---------- Input ----------

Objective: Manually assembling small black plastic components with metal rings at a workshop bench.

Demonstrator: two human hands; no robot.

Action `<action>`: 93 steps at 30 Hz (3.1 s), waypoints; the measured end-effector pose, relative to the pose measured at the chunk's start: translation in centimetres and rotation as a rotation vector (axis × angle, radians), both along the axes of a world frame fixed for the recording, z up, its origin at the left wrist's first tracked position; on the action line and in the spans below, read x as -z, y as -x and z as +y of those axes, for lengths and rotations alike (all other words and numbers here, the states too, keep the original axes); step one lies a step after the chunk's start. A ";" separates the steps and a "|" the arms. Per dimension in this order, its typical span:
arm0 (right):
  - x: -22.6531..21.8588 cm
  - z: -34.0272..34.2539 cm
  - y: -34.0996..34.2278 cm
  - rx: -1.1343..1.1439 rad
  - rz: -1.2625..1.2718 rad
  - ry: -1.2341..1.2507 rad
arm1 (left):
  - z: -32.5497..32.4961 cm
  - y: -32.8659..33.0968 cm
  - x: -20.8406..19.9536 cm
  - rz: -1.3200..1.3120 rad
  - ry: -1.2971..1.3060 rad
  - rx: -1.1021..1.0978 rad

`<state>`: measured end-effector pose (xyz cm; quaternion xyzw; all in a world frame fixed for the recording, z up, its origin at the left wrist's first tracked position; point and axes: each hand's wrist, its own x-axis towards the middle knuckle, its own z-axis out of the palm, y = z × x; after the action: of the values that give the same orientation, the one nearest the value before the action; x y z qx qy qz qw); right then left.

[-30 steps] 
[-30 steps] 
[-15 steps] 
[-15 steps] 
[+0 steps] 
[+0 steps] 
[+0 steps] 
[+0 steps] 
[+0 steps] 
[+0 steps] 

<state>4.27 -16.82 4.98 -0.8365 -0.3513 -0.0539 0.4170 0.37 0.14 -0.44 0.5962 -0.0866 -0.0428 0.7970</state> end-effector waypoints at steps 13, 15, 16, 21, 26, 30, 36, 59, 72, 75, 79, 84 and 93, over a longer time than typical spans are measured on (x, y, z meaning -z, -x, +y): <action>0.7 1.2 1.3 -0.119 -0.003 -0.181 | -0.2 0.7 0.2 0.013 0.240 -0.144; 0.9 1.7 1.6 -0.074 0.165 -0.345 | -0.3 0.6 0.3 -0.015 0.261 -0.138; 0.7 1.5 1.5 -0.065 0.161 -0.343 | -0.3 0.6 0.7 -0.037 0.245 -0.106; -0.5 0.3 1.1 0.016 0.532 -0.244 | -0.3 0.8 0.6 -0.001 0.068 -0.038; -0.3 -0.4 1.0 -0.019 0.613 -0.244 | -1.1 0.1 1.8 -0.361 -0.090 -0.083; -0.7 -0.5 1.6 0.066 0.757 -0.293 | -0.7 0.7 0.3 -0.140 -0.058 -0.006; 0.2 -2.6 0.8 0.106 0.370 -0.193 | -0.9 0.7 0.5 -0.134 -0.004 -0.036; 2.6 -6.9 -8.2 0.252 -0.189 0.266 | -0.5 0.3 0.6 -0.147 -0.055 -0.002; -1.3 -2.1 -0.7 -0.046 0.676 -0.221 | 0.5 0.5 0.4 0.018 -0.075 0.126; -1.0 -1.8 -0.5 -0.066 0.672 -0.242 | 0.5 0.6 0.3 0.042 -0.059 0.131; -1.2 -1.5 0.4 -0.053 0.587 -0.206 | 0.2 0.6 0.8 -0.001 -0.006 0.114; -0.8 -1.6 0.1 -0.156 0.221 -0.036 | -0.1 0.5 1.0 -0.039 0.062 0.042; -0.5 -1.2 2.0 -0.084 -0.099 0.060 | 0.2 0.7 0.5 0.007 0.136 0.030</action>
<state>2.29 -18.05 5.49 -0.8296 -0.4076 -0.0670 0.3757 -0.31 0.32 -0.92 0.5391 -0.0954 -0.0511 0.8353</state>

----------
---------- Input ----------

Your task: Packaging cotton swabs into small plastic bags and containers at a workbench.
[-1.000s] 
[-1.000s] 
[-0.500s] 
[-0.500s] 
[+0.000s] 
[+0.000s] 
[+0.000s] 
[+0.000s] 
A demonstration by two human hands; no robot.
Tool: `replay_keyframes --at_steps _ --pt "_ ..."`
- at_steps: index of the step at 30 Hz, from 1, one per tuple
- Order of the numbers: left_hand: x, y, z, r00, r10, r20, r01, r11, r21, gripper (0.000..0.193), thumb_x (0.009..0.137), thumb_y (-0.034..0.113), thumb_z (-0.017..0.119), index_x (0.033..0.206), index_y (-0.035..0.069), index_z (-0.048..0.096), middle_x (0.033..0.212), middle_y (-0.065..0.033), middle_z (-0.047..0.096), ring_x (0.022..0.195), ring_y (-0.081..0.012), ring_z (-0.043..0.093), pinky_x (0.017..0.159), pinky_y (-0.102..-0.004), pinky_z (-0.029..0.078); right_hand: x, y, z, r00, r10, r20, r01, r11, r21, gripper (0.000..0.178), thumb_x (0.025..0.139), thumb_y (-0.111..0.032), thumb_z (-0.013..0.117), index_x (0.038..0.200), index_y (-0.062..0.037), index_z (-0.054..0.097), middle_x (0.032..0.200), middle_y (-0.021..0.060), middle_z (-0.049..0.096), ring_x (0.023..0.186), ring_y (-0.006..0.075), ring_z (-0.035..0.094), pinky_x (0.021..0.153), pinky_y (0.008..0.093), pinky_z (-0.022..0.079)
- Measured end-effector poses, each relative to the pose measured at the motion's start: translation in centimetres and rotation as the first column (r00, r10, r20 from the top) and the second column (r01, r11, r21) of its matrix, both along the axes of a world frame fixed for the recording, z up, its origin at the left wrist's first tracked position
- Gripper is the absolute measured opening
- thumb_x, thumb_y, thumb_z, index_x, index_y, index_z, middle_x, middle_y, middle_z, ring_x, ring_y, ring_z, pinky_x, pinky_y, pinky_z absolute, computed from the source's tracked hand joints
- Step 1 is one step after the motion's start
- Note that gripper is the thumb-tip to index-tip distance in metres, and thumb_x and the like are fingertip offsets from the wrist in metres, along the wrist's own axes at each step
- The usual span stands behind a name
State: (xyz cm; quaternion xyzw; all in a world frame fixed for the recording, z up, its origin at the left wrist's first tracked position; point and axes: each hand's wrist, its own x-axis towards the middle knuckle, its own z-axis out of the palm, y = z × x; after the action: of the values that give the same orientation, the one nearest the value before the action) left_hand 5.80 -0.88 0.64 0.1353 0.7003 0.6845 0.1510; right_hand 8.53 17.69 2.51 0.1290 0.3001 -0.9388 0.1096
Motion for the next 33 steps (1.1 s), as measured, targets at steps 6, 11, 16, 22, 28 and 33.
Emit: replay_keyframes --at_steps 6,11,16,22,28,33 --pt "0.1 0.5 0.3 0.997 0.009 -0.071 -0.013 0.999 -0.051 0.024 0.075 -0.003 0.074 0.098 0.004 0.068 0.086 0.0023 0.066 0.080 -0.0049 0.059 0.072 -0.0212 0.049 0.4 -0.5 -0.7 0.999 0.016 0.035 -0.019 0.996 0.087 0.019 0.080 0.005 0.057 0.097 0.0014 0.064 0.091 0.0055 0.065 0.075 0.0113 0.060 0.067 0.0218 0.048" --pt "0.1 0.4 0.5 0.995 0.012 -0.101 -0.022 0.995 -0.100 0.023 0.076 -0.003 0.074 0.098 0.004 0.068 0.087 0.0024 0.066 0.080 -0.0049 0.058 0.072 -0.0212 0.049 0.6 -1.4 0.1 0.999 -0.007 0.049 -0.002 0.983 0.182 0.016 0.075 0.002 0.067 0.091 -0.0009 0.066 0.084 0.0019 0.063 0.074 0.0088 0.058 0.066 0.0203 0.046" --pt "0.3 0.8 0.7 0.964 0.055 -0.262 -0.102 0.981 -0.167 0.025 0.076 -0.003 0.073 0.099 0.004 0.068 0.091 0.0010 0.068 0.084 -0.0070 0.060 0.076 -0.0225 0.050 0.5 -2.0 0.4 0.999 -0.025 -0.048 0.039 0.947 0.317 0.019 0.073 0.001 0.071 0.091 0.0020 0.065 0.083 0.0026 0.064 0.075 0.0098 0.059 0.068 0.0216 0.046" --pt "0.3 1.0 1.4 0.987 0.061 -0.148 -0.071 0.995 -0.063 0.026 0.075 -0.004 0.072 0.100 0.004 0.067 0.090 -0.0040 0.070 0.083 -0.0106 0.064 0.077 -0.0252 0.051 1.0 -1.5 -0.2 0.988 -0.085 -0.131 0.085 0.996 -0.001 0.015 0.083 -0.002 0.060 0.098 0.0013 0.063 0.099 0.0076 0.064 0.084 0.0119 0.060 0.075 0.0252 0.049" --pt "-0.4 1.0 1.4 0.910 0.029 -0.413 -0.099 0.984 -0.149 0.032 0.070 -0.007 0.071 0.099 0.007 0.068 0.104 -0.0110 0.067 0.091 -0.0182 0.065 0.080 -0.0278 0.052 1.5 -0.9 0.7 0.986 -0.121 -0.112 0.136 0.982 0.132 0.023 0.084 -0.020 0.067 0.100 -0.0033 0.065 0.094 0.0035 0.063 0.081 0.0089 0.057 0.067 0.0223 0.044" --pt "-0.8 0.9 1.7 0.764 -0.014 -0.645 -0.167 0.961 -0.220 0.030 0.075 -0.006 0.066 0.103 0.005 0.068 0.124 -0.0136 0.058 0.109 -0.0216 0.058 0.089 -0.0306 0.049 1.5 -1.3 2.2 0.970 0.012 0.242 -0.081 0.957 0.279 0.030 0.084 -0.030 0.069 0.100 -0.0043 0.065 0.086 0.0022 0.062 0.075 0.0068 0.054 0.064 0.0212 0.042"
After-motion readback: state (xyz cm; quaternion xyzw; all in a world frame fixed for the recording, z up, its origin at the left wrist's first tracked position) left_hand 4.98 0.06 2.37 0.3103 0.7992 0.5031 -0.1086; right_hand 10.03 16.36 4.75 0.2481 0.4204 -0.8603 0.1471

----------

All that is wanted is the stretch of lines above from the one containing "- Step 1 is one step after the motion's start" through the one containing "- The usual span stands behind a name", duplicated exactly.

- Step 1 is one step after the motion's start
- Note that gripper is the thumb-tip to index-tip distance in metres, and thumb_x and the like are fingertip offsets from the wrist in metres, along the wrist's own axes at each step
- The usual span stands behind a name

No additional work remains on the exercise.